The ravens of Nuuk can come and go as they please, but any planes flying close to the city will answer to Danish authorities. State-owned Naviair is in charge of Danish air traffic control.Ina FASSBENDER/AFP via Getty Images

Controllers rely on state-of-the-art satellite technology to keep planes flying safely. The arrays in Nuuk are strategically important for contacting satellites in polar orbits.Ina FASSBENDER / AFP via Getty Images
International agreements to manage airspace specifically over Greenland date to 1956. Denmark controls the island’s lower levels – up to 19,500 feet – but has for decades entrusted higher altitudes to Iceland and Canada, which have built sophisticated operations to operate transatlantic airspace.
Fees are regularly adjusted to cover the cost of service, which has dramatically improved in recent years.
The advent of satellite-based tracking and communications systems – some of them partly developed by NAV Canada – has allowed for controllers to remain in constant contact with aircraft, allowing them to more precisely control their movement and allow a greater concentration of planes on the most optimal routes. Before those systems, each aircraft was given a protected area of roughly 1,200 square kilometres – twice the city of Toronto – to ensure it was kept away from other planes at a given altitude.

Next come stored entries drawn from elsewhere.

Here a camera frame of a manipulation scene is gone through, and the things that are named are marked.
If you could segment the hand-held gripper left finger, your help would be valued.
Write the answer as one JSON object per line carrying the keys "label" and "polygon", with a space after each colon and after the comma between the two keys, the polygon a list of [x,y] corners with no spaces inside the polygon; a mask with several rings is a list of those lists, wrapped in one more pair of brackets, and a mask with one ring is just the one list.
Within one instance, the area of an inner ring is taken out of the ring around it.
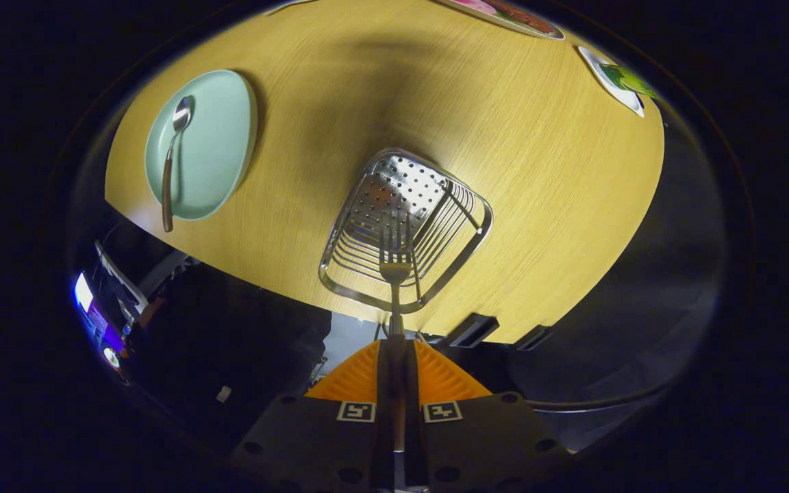
{"label": "hand-held gripper left finger", "polygon": [[388,341],[367,344],[303,395],[276,396],[229,455],[272,492],[376,492],[394,484]]}

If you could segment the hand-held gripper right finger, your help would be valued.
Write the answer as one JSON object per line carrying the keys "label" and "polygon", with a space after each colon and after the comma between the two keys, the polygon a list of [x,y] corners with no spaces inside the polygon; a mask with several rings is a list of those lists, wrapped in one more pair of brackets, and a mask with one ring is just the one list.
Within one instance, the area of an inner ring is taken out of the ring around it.
{"label": "hand-held gripper right finger", "polygon": [[529,492],[573,455],[516,391],[494,393],[430,344],[405,349],[405,483],[423,492]]}

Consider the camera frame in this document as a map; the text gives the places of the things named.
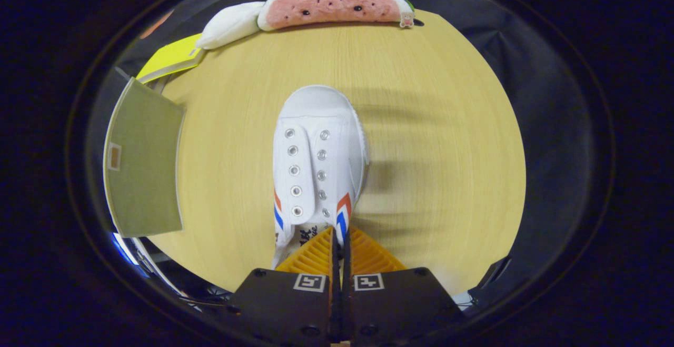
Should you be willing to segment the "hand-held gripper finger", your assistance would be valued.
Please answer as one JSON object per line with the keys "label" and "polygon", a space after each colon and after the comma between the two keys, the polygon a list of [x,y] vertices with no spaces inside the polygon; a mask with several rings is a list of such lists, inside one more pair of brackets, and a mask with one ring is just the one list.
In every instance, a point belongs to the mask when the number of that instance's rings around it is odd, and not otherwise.
{"label": "hand-held gripper finger", "polygon": [[352,346],[431,346],[464,313],[427,267],[405,267],[362,230],[344,245],[343,326]]}
{"label": "hand-held gripper finger", "polygon": [[257,345],[331,345],[340,336],[339,252],[327,229],[277,270],[253,270],[229,301],[230,326]]}

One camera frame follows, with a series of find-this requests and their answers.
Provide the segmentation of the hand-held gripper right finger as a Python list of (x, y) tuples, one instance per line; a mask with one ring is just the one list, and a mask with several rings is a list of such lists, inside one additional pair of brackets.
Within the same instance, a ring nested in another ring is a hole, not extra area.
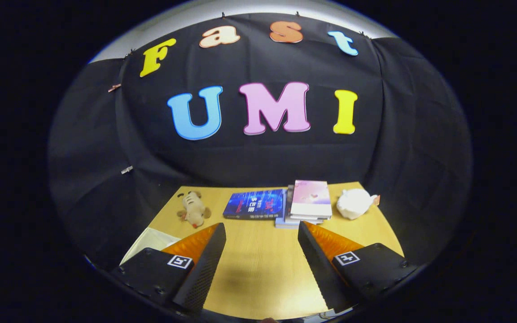
[(309, 222), (298, 241), (326, 306), (336, 312), (382, 301), (418, 266), (382, 243), (363, 246)]

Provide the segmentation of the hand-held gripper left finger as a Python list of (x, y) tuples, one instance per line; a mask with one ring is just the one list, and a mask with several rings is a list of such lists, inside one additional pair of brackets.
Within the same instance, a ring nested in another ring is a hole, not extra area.
[(146, 247), (110, 274), (156, 306), (199, 314), (225, 244), (224, 224), (216, 223), (164, 249)]

Today, that protected area has shrunk by nearly 90 per cent.
“That means the choices that individual flights have to get the most fuel-efficient altitude and routings go way, way, way up – and it doesn’t take long to start getting enormous fuel savings. You could easily save a couple thousand dollars a flight,” said John Crichton, the founding chair of NAV Canada, who served as its president from 1997 to 2015.
Countries have sovereignty over their own airspace, and if “Denmark wanted to take that airspace itself and provide the control service, they could,” Mr. Crichton said. “It’s all technically possible. Whether or not it would make any sense economically, that’s another matter. I suspect it wouldn’t.”

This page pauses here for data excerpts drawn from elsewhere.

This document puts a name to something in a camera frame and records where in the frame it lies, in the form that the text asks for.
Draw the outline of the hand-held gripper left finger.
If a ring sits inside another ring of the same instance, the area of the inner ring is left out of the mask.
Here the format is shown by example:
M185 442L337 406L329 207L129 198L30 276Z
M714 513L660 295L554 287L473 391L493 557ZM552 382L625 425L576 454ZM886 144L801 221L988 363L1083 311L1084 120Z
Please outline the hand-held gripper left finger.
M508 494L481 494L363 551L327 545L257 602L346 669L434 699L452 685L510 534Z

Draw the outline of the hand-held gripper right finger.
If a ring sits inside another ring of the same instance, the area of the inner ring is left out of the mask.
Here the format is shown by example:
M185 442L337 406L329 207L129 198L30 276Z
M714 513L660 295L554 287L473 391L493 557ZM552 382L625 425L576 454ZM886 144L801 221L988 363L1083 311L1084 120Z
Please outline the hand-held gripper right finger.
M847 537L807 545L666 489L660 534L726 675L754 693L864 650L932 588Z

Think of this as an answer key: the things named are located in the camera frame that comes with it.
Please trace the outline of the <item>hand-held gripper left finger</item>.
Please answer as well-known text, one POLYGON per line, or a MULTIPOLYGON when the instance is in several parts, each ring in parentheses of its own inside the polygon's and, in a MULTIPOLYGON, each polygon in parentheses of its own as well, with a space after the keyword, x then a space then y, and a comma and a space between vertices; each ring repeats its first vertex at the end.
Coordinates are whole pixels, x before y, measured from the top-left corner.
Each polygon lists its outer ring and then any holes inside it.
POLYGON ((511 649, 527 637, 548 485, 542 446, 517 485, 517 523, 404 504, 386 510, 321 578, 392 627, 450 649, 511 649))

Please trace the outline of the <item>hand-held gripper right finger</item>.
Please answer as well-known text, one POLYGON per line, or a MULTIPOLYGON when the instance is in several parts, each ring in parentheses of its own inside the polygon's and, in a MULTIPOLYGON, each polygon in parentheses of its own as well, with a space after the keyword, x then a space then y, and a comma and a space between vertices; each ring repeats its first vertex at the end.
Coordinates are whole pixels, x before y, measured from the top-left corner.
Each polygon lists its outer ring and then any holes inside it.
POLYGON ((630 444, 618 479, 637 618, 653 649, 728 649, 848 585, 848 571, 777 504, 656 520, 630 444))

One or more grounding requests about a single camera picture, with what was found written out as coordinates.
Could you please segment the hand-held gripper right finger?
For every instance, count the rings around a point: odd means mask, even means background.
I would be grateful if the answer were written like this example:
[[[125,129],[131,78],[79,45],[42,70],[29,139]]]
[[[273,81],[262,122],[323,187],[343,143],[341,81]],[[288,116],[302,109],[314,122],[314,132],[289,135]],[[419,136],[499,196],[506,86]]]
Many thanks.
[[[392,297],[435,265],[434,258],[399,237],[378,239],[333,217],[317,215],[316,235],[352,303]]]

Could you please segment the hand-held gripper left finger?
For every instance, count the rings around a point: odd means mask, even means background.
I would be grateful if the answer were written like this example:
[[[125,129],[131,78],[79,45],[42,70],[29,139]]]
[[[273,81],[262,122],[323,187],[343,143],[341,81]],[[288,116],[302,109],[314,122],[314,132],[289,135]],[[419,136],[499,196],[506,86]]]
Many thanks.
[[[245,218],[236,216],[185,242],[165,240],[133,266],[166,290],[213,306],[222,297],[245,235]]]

Only a fraction of transatlantic flights actually cross Greenland – Mr. Crichton suspects it may be as low as 10 per cent.
The average transatlantic traveller may not notice whose airspace they cross en route, but for governments, it can make a big difference in who collects the fees.Liesa Johannssen/Reuters
Elsewhere in Europe, most countries have hung on to national control of airspace, despite a decades-long effort to achieve the Single European Sky, which, by allowing more efficient flight routing, could reduce fuel use over the continent by as much as 10 per cent.
“It is not a good idea to chop up the airspace because it means that there are more transition interfaces, and they all tend to make flights more costly,” said Thorgeir Pálsson, who led Isavia, the Icelandic air traffic control company, from 1992 to 2010.
Still, he said, it is “very understandable” why Greenland would be interested in asserting control over its own airspace.
Doing so would be unlikely to create new government revenue under the current cost-recovery model. But it would bring high-paying jobs. At the moment, Isavia employs 280 people in its air navigation services division.
In Gander, meanwhile, NAV Canada employs more than 60 controllers to handle oceanic flights. They can earn more than $250,000 a year.
For Greenland, creating the capacity to control its airspace would involve a costly investment in equipment and would almost certainly mean butting heads with an industry that, Mr. Pálsson said, is fond of the current arrangement for transatlantic flight.
But creating that could bring its own gains.
“The profit is having people with a degree of capability and training,” he said.
“If they are well-paying jobs, they are of course valuable to society,” he added. “It is a matter of economic activity.”